David suggests a cleaner cream and a paper towel to spot clean leather, and says that his team has enlisted the help of Tide stain remover pens for canvas.

Whatever you do, DO NOT PUT YOUR CANVAS SNEAKERS IN THE WASHER.

(I’m assuming you wouldn’t consider placing your leather sneakers into a spin cycle.) “The wear and tear of the machine and the heat of the dryer can make the shoes discolor further and rip or tear them,” Megan warns. Not only that, but a machine wash will definitely turn the beautiful white-on-white rubber into that dreaded yellow hue.

What else makes the rubber yellow? And what can you do about it?

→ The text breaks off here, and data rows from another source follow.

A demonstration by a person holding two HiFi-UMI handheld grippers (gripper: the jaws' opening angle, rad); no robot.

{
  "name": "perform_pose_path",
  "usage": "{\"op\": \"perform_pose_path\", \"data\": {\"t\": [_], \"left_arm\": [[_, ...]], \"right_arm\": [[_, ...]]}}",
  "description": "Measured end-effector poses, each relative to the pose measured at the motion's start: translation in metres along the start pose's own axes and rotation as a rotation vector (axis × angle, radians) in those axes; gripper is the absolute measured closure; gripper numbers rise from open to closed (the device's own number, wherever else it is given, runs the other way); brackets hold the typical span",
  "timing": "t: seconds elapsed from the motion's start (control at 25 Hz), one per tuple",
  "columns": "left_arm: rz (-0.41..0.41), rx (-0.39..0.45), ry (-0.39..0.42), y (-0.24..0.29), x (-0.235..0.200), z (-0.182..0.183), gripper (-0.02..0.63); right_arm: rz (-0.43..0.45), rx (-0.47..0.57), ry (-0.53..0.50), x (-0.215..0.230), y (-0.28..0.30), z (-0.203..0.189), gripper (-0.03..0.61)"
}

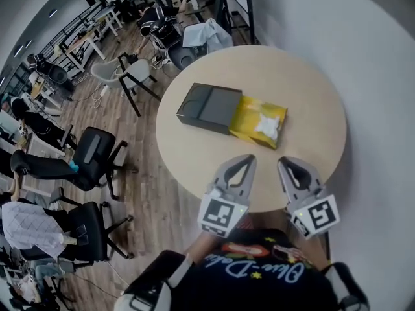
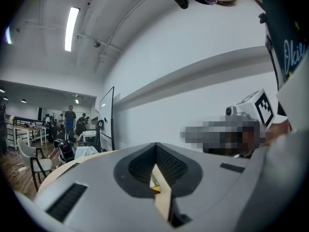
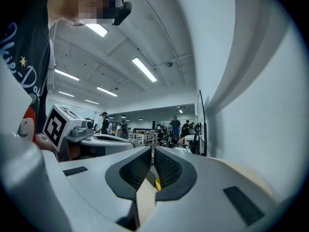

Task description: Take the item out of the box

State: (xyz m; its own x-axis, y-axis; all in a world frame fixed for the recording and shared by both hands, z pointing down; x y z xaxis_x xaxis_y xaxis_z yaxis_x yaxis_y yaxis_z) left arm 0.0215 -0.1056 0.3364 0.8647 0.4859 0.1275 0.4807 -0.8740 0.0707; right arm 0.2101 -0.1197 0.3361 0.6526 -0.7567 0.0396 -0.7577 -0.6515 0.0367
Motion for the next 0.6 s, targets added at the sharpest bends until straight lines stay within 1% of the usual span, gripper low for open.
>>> {"op": "perform_pose_path", "data": {"t": [0.16, 0.28, 0.36, 0.6], "left_arm": [[-0.017, 0.014, -0.002, 0.015, -0.016, 0.0, 0.625], [-0.031, -0.003, 0.007, 0.025, -0.028, -0.003, 0.624], [-0.041, 0.001, 0.02, 0.034, -0.035, -0.004, 0.624], [-0.044, 0.002, -0.018, 0.048, -0.058, -0.014, 0.624]], "right_arm": [[-0.011, 0.009, -0.011, 0.009, 0.019, 0.002, 0.58], [-0.033, -0.014, -0.004, 0.014, 0.029, 0.005, 0.578], [-0.048, -0.027, -0.011, 0.021, 0.035, 0.005, 0.578], [-0.078, -0.085, -0.035, 0.032, 0.057, 0.002, 0.578]]}}
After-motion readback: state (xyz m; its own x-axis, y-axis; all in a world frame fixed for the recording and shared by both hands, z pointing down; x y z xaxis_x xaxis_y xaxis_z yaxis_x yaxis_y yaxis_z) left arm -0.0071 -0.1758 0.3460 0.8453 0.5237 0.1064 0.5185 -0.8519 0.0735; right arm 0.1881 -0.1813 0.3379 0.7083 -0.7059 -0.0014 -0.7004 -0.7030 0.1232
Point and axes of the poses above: the fingertips, and each gripper's own axes: y forward along the fingers, x to its right, z out of its top, the point moved 10 cm from there along -y, backward along the fingers, and after that the axes turned 4 degrees about y, right-handed, at the moved point
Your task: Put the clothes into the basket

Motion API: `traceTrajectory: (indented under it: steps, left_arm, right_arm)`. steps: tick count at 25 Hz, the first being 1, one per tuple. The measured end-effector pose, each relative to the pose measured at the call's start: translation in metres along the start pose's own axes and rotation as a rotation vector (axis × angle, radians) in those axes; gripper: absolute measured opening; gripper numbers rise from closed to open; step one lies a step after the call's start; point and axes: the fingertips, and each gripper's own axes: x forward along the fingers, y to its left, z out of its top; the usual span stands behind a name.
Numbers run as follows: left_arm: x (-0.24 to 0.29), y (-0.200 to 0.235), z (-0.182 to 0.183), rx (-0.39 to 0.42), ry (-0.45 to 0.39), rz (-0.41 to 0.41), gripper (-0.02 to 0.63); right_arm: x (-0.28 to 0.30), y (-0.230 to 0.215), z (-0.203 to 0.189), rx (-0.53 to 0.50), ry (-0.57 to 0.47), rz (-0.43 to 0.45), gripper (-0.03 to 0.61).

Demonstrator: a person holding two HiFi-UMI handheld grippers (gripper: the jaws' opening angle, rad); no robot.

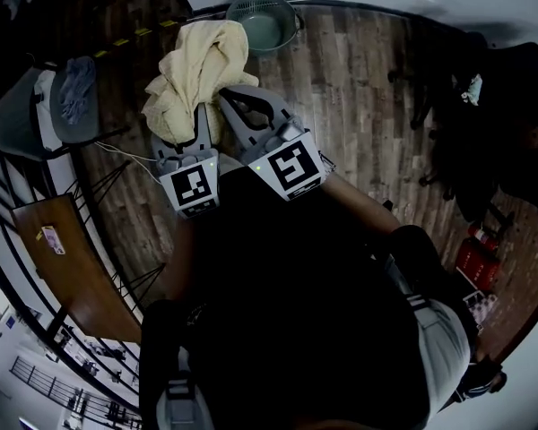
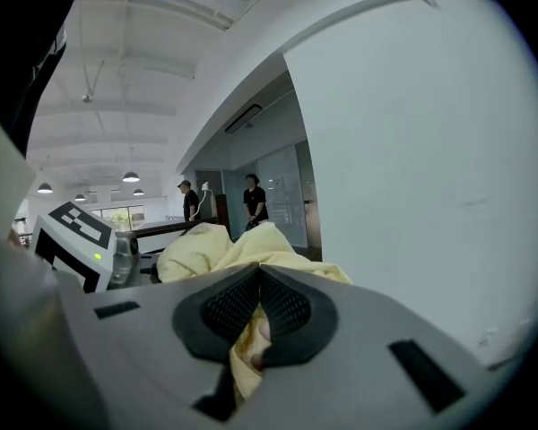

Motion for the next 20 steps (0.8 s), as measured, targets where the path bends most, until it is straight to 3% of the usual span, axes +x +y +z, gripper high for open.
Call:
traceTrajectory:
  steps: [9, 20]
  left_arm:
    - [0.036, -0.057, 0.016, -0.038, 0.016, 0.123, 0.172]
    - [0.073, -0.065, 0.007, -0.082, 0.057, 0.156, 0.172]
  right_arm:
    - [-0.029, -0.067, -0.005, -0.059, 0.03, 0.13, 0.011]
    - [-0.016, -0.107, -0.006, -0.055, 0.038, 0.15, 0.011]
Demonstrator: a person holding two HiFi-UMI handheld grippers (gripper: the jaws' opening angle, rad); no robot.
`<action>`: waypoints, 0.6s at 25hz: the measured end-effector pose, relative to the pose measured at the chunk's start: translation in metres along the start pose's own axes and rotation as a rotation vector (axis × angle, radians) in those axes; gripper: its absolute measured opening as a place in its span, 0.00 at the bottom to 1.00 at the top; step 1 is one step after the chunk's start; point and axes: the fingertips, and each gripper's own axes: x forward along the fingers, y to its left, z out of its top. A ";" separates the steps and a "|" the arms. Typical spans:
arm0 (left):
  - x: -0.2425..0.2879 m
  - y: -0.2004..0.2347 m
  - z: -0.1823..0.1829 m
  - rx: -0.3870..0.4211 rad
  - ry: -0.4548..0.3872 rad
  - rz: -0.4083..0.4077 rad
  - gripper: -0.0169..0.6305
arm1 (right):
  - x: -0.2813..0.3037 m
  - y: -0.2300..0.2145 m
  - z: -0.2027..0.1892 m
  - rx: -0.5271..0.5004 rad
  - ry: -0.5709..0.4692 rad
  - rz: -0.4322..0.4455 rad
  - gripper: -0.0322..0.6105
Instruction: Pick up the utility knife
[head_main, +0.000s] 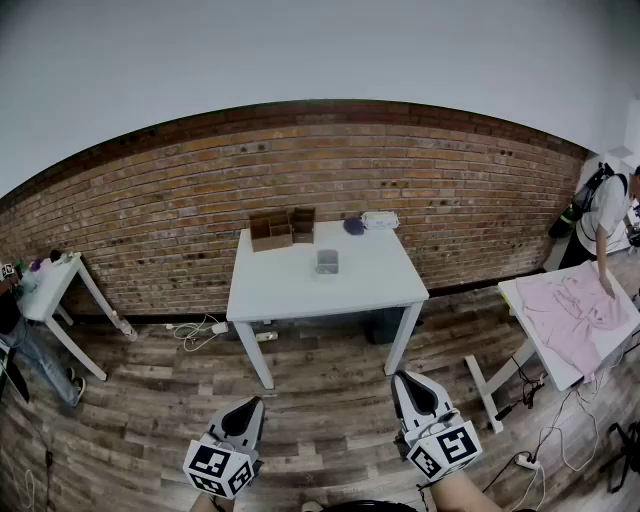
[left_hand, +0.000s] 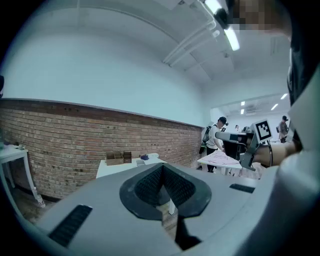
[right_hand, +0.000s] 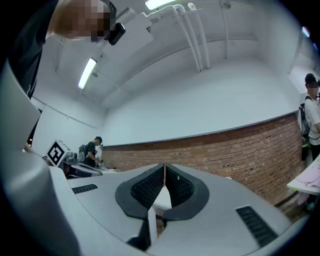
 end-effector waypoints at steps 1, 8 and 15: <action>-0.003 0.004 0.001 -0.004 -0.007 -0.010 0.01 | 0.003 0.003 -0.001 0.002 -0.003 -0.008 0.05; -0.017 0.037 0.005 -0.002 -0.025 -0.061 0.01 | 0.016 0.027 -0.001 -0.006 -0.010 -0.064 0.05; -0.015 0.056 -0.001 -0.011 -0.023 -0.055 0.01 | 0.027 0.028 -0.009 -0.017 0.007 -0.080 0.05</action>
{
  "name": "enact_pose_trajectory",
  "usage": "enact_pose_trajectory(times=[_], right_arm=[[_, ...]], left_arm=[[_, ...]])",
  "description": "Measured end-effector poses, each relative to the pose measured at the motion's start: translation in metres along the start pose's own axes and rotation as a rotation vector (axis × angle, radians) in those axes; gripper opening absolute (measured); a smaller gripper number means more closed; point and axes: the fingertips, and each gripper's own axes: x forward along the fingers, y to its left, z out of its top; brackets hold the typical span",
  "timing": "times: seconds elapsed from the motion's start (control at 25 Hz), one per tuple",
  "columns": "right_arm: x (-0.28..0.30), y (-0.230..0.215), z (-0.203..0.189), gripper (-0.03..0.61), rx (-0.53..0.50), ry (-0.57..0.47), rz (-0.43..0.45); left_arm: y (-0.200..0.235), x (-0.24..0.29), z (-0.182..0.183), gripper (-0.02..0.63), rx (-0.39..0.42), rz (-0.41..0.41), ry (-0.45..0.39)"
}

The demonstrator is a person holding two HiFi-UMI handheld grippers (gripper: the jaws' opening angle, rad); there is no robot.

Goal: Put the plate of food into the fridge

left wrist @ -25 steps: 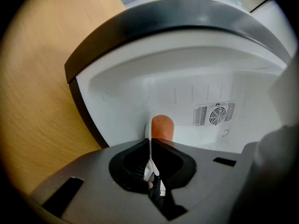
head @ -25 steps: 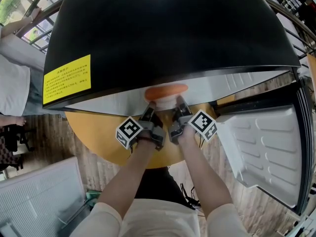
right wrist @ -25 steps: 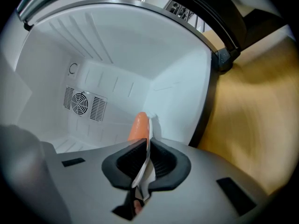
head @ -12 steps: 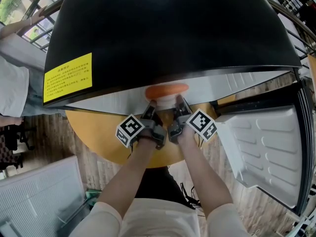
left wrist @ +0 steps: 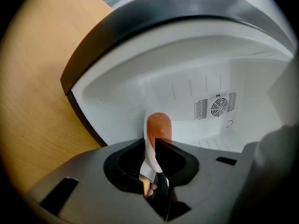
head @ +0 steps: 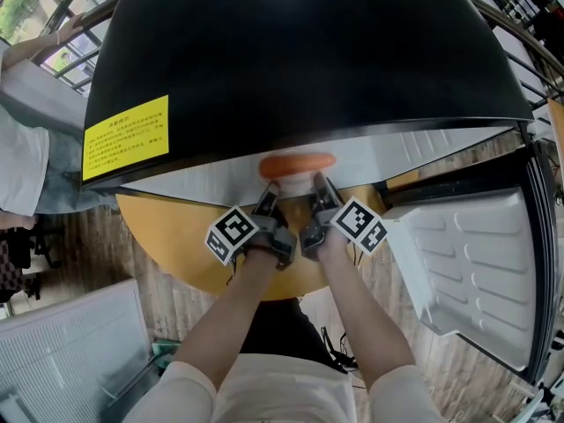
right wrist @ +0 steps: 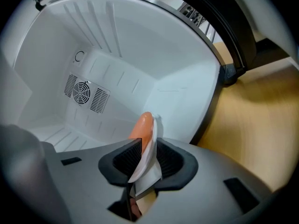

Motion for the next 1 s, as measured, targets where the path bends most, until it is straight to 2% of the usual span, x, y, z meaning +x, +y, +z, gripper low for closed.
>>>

Like vampires, white rubber can also be ravaged by the sun. So store your shoes indoors and out of direct sunlight. David also suggests spot-cleaning the rubber as needed with water mixed with mild soap and a small brush. Basically, the goal is to not reach the point of ugly, yellowed soles. But as a last resort, Megan suggests using Retrobrite, a hydrogen peroxide, OxyClean, and cornstarch concoction that you can apparently make at home. That said, the the mixing process sounds a bit daunting (goggles and protective gloves are suggested), so I’m thinking it’s best to prevent this from happening in the first place.